All this as it may be, I still believe that President Obama in his heart remains a stout redistributionist of wealth. If he could have kept enjoying a Congress ruled by Democrats for another two years, the lot of them might well have seriously jeopardized our free market system. Even after the Democrats' stinging defeat in November, damage continues to be done to our liberties by the president's legions of bureaucrats and policy czars.
Yet none of that can dissuade me from defending the many maligned Republicans who labored in the political vineyards a generation ago, when being a Republican meant having no more influence than the president of the local Elks Club.

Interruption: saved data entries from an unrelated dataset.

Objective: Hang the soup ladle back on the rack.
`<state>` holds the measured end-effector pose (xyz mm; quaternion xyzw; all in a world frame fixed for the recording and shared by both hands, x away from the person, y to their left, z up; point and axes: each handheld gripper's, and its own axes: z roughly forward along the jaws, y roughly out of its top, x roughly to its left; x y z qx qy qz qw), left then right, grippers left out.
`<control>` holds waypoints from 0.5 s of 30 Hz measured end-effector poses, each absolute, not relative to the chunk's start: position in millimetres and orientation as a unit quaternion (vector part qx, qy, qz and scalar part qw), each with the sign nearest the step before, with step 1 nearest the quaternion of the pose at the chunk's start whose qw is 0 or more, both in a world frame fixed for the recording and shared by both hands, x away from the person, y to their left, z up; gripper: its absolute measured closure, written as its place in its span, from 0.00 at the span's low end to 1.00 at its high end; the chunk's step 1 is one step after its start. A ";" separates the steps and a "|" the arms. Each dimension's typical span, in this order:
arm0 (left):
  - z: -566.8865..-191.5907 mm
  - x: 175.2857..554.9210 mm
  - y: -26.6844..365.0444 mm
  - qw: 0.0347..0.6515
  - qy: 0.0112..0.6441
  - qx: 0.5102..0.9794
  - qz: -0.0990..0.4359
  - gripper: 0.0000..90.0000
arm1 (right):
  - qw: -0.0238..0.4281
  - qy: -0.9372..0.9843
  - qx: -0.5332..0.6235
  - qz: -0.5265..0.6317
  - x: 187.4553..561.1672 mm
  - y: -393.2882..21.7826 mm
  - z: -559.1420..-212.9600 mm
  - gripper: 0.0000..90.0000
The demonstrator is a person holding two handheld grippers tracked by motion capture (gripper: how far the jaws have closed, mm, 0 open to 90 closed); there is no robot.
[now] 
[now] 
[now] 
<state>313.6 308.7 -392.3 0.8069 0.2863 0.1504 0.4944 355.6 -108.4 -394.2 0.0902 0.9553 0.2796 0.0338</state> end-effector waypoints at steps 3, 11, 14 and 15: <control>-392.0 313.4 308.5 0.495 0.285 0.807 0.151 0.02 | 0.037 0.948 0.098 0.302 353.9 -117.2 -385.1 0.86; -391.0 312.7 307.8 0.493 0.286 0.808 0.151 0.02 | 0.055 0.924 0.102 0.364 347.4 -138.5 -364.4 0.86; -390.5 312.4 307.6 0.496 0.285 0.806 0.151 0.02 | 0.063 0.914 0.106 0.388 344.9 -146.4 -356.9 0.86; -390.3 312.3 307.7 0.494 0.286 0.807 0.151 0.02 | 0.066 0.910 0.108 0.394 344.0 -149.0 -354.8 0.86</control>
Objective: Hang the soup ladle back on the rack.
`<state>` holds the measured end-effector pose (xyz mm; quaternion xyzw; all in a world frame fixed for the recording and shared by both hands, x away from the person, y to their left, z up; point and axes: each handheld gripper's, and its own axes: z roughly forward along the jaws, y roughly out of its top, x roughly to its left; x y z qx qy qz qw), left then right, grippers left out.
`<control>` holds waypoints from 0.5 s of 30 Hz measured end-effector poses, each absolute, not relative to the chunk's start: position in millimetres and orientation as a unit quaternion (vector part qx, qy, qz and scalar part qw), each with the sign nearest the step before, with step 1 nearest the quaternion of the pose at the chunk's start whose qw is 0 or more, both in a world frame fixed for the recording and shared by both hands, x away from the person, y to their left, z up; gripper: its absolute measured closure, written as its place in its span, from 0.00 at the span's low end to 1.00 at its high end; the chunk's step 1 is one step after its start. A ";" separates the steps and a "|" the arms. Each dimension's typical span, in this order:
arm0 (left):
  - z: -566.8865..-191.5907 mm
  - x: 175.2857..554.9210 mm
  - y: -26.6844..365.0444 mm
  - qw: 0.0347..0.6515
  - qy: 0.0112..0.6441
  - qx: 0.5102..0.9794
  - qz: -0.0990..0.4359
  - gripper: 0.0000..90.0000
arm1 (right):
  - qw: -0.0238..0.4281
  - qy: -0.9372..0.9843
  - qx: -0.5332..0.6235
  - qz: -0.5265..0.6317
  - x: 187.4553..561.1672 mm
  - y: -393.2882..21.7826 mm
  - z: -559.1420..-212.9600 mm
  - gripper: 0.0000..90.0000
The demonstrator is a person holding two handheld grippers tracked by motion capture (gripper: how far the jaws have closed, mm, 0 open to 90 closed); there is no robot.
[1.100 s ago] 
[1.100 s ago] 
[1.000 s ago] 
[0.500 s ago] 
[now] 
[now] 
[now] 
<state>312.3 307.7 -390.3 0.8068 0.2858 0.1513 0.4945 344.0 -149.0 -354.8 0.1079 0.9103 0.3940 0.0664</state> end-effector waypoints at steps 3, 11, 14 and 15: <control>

These brave men and women took the GOP from being all but irrelevant in Washington -- and from being too liberal under Presidents Nixon and Gerald Ford -- to today's world, in which the GOP represents the governing philosophy of at least a large plurality of Americans.
Many people are unhappy that the lame-duck Democratic Congress won some final victories before exiting stage left. But Republicans are like us all: They have to play the hand dealt them. I believe they've largely done that.
As for START, among other things it calls for onsite inspections of nuclear facilities. I'm only too happy to allow Russian inspectors stateside in exchange for our own inspectors being allowed access to nuclear facilities in the Russian regions of the old Soviet Union -- a potentially unstable place and situation. I learned in my long-ago studies that treaties are only as enforceable as the parties who enter into them are willing to make them.
As for those who like to use the label "RINO" like a political bludgeon, allow me to ask this question: Have you ever been pelted by rotten fruit and eggs as you rode in a parade, only because you were a Republican? Have you ever been an active Republican in a state overrun by little else but Democrats? I have. So has Johnny Isakson.
Sometimes it seems the only way to shed the dreaded "RINO" label is to forget about pragmatic lawmaking and instead just appear on radio or TV, selling CDs, books or other trinkets, and telling everybody only what they want to hear. And that's too bad, for conservatives and everybody else.